Management of intrathoracic goitre.

作者信息

Kaya S, Tastepe I, Kaptanoglu M, Yuksel M, Topcu S, Cetin G

机构信息

Atatürk Respiratory Disease and Thoracic Surgery Centre, Ankara, Turkey.

出版信息

Scand J Thorac Cardiovasc Surg. 1994;28(2):85-9. doi: 10.3109/14017439409100168.

Abstract

A retrospective review is presented of 20 cases with resection of intrathoracic goitre between 1975 and 1993. The mean age of the 11 men and nine women was 53 years. The intrathoracic goitre was primary in seven cases and secondary in 13. The presenting clinical features and the pathology, surgical risks and optimal approaches are discussed.

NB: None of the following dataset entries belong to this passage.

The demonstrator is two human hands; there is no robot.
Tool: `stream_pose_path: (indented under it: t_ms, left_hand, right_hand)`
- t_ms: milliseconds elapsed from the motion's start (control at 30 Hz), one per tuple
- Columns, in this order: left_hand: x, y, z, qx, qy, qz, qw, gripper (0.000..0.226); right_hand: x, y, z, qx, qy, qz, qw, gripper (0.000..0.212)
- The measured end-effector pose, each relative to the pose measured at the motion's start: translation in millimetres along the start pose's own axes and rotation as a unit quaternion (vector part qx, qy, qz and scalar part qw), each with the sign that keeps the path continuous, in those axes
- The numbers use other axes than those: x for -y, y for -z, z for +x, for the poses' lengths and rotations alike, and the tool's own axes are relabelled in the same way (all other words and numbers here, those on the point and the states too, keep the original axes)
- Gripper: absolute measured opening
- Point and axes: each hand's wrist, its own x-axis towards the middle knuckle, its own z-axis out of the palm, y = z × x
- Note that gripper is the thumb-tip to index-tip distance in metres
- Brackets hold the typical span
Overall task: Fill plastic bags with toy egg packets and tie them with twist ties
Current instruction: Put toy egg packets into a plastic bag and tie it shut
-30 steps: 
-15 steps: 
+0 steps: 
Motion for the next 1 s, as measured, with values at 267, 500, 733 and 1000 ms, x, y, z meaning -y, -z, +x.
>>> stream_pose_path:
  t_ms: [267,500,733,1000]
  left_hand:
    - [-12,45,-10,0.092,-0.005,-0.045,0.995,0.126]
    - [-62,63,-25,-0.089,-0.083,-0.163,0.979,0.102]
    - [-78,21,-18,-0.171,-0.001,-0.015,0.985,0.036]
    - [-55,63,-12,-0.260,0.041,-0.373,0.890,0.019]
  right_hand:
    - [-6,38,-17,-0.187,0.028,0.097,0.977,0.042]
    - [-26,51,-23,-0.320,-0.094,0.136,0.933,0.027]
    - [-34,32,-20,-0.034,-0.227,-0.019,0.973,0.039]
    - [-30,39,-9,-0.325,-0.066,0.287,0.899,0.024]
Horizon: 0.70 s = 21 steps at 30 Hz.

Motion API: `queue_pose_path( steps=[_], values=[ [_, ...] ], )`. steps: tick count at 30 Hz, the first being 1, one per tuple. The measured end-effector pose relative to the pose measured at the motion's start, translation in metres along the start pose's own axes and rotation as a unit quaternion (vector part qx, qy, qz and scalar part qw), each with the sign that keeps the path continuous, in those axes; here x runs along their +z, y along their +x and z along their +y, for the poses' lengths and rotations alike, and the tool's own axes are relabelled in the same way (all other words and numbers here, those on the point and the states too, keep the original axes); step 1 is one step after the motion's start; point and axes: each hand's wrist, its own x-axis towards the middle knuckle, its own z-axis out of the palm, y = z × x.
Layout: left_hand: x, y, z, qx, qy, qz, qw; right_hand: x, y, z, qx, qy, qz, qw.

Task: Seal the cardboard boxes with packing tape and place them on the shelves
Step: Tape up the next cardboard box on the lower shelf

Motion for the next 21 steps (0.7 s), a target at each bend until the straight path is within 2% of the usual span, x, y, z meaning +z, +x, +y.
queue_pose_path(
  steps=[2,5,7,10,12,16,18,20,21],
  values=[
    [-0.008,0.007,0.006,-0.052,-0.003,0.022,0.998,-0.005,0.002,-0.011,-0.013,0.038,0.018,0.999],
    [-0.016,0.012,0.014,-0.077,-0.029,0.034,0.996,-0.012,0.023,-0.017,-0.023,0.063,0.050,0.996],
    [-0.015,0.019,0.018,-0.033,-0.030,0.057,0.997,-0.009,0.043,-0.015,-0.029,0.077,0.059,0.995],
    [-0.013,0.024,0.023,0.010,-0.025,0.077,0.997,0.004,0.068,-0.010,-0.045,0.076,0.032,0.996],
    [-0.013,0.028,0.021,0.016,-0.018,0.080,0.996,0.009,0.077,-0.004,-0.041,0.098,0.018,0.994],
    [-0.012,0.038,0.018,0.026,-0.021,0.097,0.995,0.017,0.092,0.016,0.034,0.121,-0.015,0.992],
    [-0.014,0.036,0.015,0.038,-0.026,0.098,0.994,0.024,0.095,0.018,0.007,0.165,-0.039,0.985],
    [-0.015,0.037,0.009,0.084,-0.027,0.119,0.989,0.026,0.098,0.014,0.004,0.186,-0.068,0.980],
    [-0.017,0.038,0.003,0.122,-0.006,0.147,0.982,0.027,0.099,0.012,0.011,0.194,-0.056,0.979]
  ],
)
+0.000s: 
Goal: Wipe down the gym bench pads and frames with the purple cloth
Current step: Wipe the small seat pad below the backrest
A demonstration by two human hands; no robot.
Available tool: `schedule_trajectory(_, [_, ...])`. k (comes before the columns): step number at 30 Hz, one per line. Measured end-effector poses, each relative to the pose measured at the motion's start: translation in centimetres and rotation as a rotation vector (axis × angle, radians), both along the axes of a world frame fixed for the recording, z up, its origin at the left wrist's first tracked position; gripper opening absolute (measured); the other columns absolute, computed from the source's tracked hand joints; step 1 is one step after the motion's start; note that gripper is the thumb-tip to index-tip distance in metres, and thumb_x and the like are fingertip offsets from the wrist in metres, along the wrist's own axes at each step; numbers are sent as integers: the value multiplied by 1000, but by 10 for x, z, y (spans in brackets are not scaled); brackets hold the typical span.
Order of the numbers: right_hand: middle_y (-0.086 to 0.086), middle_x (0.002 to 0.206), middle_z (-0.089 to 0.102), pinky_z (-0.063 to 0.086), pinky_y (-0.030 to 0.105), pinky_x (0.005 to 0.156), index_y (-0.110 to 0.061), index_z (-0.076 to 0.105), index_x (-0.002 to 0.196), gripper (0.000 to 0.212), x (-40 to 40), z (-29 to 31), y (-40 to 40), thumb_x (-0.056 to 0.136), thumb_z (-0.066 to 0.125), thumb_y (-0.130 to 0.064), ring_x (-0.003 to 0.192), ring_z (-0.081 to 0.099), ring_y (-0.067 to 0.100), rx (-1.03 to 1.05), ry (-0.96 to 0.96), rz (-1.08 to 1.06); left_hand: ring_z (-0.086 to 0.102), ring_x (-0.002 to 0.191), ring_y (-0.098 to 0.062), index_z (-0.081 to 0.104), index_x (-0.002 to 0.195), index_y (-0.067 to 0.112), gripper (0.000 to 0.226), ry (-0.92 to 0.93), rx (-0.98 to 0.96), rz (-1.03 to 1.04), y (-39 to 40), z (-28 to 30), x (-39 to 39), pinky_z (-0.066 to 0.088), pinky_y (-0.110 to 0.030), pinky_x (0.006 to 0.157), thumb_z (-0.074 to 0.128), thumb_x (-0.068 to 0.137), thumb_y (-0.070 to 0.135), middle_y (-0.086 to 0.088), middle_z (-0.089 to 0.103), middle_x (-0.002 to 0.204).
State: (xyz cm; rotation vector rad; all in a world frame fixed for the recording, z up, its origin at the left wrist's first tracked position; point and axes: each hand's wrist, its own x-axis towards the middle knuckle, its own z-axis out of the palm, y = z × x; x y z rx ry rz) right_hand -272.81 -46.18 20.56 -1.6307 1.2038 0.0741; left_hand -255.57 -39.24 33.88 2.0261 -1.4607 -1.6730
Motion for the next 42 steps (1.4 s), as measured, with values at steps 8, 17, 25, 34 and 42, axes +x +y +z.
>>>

Primary intrathoracic goitre should be approached via a thoracotomy, because of the independent vascular supply. As secondary intrathoracic goitres are supplied by vascular pedicles arising from the inferior thyroid artery, a cervical collar incision is preferable. In the event of significant mediastinal bleeding, which is difficult to control from a cervical incision, a T-shaped incision for partial or full sternotomy can be performed, or even thoracotomy.

摘要

本文回顾性分析了1975年至1993年间20例胸内甲状腺肿切除术患者。11名男性和9名女性的平均年龄为53岁。7例胸内甲状腺肿为原发性,13例为继发性。讨论了临床表现、病理、手术风险及最佳手术方法。原发性胸内甲状腺肿因有独立血供,应经胸切口手术。继发性胸内甲状腺肿由甲状腺下动脉发出的血管蒂供血,故首选颈部领式切口。若颈部切口难以控制严重纵隔出血,可采用部分或全胸骨切开的T形切口,甚至开胸手术。